▶ **Your assignment**
Starting at the top of the records, output every line through the one that contains "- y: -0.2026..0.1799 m", keeping each exactly as it appears.

[Saved data entries]
=====
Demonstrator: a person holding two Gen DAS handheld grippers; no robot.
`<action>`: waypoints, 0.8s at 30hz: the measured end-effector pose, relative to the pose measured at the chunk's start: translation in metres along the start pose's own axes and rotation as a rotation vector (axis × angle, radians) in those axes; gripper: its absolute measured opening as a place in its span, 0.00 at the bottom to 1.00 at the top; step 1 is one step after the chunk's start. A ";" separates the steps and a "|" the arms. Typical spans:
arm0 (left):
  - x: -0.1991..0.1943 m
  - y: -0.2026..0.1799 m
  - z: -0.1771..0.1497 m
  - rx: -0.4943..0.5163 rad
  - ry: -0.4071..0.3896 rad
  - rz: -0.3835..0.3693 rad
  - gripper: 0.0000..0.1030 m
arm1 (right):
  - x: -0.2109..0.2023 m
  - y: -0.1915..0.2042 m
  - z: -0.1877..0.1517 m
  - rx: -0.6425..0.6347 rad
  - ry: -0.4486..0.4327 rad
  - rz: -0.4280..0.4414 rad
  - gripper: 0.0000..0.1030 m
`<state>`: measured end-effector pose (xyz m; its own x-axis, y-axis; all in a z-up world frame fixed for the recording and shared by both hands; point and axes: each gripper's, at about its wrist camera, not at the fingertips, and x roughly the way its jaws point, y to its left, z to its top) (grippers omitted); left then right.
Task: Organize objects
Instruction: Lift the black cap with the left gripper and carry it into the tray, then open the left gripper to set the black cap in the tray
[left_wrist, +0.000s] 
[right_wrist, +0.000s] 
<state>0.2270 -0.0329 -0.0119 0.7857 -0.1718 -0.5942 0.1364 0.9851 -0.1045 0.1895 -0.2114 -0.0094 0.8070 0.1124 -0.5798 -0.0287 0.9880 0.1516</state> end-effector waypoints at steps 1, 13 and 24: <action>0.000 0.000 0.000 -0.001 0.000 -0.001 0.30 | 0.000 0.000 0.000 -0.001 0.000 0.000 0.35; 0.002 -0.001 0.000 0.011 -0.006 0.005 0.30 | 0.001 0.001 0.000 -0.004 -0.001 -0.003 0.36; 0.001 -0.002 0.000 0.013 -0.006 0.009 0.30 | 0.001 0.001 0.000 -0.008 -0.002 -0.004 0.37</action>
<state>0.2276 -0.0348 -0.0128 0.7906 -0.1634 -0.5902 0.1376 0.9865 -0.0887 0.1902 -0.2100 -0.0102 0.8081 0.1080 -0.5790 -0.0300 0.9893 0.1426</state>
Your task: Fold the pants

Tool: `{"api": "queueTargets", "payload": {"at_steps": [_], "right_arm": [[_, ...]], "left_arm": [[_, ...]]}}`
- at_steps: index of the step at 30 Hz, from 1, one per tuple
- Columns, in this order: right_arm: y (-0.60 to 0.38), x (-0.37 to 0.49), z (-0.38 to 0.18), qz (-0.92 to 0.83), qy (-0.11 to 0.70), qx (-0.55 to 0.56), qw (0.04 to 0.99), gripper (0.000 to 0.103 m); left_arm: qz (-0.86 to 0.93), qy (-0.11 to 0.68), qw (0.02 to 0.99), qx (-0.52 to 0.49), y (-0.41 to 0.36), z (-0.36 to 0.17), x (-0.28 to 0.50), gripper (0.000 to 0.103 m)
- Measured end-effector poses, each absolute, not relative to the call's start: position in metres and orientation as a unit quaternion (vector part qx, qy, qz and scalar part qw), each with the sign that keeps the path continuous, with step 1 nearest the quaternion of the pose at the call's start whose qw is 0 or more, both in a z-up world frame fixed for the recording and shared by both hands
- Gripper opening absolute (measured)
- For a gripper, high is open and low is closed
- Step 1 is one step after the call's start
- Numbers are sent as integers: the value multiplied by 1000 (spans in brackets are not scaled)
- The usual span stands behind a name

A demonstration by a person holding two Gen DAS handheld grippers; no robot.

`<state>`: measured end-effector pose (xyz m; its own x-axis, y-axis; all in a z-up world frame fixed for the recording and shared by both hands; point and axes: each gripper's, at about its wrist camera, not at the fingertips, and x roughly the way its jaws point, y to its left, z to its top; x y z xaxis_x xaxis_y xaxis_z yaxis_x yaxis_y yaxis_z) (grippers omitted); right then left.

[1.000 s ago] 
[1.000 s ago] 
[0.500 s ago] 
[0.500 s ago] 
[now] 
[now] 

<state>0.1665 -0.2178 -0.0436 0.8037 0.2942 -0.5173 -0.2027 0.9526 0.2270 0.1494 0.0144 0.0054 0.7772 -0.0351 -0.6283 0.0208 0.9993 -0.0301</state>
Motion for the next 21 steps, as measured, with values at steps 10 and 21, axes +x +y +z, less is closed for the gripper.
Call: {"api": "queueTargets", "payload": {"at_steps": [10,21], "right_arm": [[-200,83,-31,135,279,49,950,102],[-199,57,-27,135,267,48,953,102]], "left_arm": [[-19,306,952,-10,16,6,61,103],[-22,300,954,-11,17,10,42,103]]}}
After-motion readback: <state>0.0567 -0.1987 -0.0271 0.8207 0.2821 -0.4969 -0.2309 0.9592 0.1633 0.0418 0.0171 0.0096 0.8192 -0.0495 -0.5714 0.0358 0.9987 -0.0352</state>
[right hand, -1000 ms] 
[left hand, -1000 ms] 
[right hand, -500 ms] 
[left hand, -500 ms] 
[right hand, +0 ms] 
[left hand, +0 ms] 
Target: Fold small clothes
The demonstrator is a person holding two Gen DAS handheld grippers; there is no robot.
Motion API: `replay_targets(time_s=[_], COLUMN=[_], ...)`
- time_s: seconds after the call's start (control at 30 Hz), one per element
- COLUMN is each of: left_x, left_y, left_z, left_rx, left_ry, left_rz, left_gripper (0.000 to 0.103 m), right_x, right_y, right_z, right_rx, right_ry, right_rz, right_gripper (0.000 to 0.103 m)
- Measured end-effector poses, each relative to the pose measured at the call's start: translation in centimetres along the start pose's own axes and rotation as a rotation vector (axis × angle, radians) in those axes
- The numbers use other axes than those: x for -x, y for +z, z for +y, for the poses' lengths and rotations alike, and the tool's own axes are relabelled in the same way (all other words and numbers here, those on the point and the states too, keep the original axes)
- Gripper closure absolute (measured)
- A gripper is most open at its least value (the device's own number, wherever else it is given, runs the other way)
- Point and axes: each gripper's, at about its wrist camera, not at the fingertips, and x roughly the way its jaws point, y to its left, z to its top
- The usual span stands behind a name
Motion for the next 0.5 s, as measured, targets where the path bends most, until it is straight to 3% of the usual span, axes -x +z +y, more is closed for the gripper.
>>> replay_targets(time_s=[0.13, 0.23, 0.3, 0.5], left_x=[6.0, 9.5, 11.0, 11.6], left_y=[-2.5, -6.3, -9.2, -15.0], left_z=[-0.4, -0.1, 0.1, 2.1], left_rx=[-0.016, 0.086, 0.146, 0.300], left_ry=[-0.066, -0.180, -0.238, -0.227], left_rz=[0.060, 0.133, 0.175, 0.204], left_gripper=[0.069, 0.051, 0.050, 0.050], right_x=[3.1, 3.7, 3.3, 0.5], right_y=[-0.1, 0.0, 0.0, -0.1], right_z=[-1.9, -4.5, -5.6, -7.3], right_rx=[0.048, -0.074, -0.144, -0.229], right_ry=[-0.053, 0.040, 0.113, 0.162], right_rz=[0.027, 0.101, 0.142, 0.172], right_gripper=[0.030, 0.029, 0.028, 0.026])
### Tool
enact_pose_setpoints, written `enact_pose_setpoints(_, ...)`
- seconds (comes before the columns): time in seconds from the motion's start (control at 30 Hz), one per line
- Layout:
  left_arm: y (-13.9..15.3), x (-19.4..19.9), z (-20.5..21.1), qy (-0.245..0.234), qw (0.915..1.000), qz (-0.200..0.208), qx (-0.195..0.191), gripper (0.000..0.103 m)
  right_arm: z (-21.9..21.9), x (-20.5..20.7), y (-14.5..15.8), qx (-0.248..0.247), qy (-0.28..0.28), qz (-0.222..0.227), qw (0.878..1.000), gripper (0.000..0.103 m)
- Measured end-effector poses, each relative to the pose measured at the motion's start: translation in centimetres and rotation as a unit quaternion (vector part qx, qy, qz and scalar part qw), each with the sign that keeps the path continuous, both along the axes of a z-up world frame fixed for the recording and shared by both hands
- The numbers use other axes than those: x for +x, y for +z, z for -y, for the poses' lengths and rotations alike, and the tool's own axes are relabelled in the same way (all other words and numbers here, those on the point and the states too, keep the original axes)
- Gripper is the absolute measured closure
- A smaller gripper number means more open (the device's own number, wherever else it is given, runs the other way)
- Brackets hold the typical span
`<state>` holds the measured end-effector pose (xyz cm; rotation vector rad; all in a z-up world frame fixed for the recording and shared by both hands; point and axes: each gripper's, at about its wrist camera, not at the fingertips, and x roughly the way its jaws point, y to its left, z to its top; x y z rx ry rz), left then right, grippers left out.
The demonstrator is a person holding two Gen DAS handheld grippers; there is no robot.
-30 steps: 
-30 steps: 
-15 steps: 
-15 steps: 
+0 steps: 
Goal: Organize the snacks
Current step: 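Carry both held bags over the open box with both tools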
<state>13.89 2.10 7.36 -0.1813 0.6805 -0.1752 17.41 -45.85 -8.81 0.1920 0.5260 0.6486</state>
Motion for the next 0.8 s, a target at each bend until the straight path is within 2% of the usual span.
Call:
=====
▶ **Solution for this exercise**
Demonstrator: a person holding two Gen DAS handheld grippers; no robot.
`<action>`: waypoints, 0.8s at 30hz: the measured end-effector pose, relative to the pose measured at the chunk's start: translation in metres along the start pose's own axes and rotation as a rotation vector (axis × angle, radians) in those axes; gripper: its absolute measured opening as a place in its span, 0.00 at the bottom to 1.00 at the top; step 1 is one step after the chunk's start. A ";" separates the steps and a "|" the arms. Typical spans:
arm0 (left):
  - x: -0.1991..0.1943 m
  - y: -0.2026..0.1799 m

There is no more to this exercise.